Students join hands to dance as Charm City Klezmer plays its updated take on age-old Jewish music, which was brought to America in the beginning of the century by Eastern European Jews. The Nov. 12 performance was co-sponsored by Hillel and the Jewish Students Association.

Many additional events were geared toward giving students an idea of how other people around the world live, celebrate, mourn and deal with the passing from one life into another. The Bengali culture show on Saturday night featured Bengali folk and classical music, as well as dance and poetry and the best samosas. Students got the chance to experience a fantastic voyage halfway across the world.

The beginning of the week turned to a different note, dealing with pertinent issues that represent the American heartache: race relations, interethnic conflicts, gender and sexuality. A showing of the documentary film Black Is, Black Ain't wove together the testimony of those whose complexion, class, gender, speech or sexuality has made them feel "too black" or "not black enough."

Another film, Skin Deep, took viewers on a journey into the hearts and minds of young people today as they struggled with this country's racial legacy. Students were placed into the context of others as their counterparts from colleges across the country came together to share their pain, anger, confusion and hope while encouraging self-examination and dialogue that took us beneath the surface of America's racial divide.

Race and culture, Wang admitted later, are often thrown into the same hotbed and forced to mate.

"There has been so much of an emphasis on race that it has been confused with culture," she said. "For me, race equals biological makeup, whereas culture equals people and the way they live."

In the larger world, she said, racial, linguistic and cultural origins are more or less independent of one another. Purely random factors contribute to the fluidity of races, making them simply incidents in the long history of human existence.

"But with culture, we get the richness and heritage of people."

At the MSE Library on Monday, Ephraim Isaac, a professor at Princeton University, who is also a biblical scholar, linguist, philosopher, musician and peace activist, lectured to a rapt audience about his personal experiences concerning multiculturalism in today's society and about issues dealing with interethnic conflicts.

The voices and music of Korea expanded upon their rich history in Shriver Hall on Tuesday night. The folk styles of pansori and minyo were among many types of music that expressed human feelings and celebrated the natural cycles of harvests, seasons, village festivals, banquets, planting and fertility, as well as joys and sorrows of birth and death. The folk songs tended to be lively, dramatic and bawdy, representing the aspirations and frustrations of the common people.
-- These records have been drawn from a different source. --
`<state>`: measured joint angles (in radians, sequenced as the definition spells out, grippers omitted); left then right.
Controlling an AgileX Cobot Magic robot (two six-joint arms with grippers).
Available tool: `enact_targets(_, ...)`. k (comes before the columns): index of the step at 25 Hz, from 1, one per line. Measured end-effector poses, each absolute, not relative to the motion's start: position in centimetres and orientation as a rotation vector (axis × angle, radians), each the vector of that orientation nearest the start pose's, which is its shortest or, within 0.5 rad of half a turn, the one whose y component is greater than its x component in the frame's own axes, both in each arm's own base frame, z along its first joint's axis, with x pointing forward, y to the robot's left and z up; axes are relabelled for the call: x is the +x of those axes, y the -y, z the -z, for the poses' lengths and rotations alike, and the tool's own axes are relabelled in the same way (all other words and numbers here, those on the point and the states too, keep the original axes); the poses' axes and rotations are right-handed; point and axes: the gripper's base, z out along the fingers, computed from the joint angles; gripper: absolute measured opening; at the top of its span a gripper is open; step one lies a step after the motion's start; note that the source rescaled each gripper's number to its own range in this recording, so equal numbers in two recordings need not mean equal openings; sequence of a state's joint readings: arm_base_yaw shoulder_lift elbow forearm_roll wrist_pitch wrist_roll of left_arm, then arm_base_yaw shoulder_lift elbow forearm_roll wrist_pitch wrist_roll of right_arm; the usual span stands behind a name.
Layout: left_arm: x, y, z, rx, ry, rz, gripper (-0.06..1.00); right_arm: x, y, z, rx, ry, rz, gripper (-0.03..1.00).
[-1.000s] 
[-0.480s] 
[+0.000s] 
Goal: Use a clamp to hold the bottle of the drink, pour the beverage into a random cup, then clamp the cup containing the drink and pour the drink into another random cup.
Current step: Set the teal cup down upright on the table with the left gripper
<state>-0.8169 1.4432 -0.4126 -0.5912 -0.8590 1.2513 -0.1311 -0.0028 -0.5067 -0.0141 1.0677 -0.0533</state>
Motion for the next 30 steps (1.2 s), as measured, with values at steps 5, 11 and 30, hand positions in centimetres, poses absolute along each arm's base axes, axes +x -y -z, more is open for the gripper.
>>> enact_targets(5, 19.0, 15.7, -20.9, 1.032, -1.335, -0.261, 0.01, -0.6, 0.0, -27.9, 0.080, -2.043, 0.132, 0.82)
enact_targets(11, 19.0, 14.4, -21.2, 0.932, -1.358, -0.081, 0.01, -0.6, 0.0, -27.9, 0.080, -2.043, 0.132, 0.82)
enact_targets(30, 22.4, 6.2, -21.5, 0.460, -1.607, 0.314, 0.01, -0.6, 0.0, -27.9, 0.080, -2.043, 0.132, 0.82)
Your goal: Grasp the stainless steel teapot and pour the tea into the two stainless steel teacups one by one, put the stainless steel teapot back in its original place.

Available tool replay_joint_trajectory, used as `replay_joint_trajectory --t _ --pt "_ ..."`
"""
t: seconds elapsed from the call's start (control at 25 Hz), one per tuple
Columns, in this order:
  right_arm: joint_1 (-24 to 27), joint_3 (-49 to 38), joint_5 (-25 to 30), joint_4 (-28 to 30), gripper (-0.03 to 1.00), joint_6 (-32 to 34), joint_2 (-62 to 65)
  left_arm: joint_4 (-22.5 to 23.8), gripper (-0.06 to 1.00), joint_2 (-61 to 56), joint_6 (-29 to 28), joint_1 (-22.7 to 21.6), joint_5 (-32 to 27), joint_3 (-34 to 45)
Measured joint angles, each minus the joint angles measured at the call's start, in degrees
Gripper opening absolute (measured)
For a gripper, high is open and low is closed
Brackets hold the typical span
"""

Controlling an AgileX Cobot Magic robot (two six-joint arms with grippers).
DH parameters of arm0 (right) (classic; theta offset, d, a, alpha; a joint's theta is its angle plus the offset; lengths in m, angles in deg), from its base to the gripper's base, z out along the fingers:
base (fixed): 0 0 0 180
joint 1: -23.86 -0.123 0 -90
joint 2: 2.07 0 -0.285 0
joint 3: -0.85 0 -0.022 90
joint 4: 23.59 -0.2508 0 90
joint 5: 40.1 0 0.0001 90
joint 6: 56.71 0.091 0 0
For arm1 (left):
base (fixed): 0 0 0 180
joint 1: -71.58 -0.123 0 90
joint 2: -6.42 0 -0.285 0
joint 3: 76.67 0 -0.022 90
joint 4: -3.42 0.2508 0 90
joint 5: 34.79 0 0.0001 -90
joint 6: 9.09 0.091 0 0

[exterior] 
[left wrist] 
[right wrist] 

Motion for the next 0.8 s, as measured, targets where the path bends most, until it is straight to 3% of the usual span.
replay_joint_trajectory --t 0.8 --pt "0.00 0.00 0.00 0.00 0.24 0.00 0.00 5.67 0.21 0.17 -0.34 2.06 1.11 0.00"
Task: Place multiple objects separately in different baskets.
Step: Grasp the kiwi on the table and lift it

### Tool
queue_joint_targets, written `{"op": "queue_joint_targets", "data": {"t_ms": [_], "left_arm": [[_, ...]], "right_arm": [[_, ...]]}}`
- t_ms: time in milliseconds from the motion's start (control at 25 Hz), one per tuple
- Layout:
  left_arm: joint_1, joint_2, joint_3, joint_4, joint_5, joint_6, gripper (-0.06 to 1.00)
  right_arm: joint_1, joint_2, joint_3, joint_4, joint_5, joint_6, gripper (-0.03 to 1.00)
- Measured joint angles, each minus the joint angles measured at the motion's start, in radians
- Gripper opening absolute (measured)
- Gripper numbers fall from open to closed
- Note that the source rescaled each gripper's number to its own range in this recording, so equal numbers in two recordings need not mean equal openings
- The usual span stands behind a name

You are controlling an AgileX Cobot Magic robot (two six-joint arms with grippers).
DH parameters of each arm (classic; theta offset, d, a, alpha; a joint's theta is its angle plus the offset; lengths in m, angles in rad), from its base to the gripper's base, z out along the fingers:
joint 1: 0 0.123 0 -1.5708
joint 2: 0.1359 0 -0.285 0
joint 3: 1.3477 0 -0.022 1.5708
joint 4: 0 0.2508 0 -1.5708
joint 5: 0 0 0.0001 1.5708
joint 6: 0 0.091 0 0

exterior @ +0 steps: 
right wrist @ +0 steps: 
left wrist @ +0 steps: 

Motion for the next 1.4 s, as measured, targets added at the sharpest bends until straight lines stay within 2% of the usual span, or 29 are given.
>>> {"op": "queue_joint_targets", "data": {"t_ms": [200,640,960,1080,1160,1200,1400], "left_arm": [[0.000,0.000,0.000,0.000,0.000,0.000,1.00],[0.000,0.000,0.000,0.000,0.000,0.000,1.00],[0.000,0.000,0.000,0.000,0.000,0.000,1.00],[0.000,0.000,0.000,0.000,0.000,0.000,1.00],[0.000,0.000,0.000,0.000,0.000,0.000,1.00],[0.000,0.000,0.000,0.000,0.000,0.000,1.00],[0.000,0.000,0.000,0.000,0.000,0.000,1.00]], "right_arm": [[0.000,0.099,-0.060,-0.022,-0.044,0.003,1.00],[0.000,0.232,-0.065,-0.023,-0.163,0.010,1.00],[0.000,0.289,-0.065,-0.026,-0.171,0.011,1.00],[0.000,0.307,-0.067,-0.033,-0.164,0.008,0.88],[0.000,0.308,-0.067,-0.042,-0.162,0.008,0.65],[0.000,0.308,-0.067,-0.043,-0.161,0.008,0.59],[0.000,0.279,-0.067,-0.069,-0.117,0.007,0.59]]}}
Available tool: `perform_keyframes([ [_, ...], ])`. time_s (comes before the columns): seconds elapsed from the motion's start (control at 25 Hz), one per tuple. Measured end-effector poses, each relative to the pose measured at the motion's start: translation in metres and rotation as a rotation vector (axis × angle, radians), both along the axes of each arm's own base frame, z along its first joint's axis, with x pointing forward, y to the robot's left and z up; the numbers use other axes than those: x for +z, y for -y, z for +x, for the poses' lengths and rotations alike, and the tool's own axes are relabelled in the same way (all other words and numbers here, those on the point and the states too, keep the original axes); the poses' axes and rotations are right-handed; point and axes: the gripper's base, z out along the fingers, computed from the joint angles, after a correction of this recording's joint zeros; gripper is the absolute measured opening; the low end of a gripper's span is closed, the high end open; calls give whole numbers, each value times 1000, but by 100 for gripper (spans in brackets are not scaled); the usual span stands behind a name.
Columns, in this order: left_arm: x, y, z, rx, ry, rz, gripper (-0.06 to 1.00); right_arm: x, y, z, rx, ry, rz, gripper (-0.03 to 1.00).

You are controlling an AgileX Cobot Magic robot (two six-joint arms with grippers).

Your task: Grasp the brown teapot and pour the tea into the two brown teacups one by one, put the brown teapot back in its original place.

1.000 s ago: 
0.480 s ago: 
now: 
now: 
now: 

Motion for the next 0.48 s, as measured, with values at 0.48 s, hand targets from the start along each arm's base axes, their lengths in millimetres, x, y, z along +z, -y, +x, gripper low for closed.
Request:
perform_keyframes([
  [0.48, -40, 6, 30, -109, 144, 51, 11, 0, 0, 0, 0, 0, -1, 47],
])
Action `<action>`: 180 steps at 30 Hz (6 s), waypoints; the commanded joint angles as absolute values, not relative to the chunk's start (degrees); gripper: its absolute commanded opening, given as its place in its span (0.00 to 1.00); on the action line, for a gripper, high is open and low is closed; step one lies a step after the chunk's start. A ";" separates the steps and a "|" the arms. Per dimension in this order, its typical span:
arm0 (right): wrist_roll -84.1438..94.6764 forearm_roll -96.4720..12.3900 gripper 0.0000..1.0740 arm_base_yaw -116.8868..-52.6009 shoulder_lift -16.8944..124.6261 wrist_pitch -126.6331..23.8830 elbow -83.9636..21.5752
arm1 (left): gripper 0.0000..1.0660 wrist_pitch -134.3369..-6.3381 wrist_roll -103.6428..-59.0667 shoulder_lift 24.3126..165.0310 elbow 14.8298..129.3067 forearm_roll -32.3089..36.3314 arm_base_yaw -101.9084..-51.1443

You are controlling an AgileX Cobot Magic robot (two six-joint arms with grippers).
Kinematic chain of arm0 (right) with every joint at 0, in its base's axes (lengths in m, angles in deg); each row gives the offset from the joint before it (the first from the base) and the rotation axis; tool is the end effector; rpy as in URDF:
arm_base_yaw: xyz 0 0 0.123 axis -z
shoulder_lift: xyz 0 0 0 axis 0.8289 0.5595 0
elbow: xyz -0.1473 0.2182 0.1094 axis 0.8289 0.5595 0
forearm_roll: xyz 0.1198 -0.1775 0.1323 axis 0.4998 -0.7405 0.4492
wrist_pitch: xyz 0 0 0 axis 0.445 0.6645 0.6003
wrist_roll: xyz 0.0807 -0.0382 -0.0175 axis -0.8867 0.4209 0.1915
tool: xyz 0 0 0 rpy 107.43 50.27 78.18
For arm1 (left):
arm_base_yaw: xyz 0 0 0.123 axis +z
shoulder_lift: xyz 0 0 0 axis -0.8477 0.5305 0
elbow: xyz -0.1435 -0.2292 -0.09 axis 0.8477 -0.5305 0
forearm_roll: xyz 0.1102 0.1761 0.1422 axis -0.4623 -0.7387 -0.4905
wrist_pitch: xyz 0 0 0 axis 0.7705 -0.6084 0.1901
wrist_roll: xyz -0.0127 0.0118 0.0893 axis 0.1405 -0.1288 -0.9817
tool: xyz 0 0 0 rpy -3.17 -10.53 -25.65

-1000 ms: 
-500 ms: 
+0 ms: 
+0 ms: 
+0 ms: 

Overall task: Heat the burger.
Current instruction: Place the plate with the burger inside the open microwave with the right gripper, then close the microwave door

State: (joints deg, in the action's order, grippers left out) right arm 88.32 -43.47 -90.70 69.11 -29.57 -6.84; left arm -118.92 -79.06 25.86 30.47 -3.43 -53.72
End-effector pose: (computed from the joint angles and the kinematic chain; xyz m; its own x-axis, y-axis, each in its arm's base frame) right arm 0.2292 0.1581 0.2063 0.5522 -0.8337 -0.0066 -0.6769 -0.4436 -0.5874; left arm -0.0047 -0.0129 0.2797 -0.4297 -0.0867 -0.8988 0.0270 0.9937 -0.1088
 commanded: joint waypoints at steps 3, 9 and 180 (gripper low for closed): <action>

"Celebrating Our Diversity" was this year's theme for CultureFest. But one might be inclined to ask whose "our" was being celebrated? Most events attracted those whose culture was being spotlighted. On one hand, you could say that it is important for those people to celebrate and learn about their own culture. But does it work in educating the larger, dominant culture as well?

"CultureFest works for that population of the Homewood campus that has the courage to get out and learn something different," Wang said. "We live in a society that stresses more emphasis on the ideal of the individual. We don't, however, see a person as part of a 'people' or group. That is what CultureFest does. We have to realize that we all have special gifts to give each other."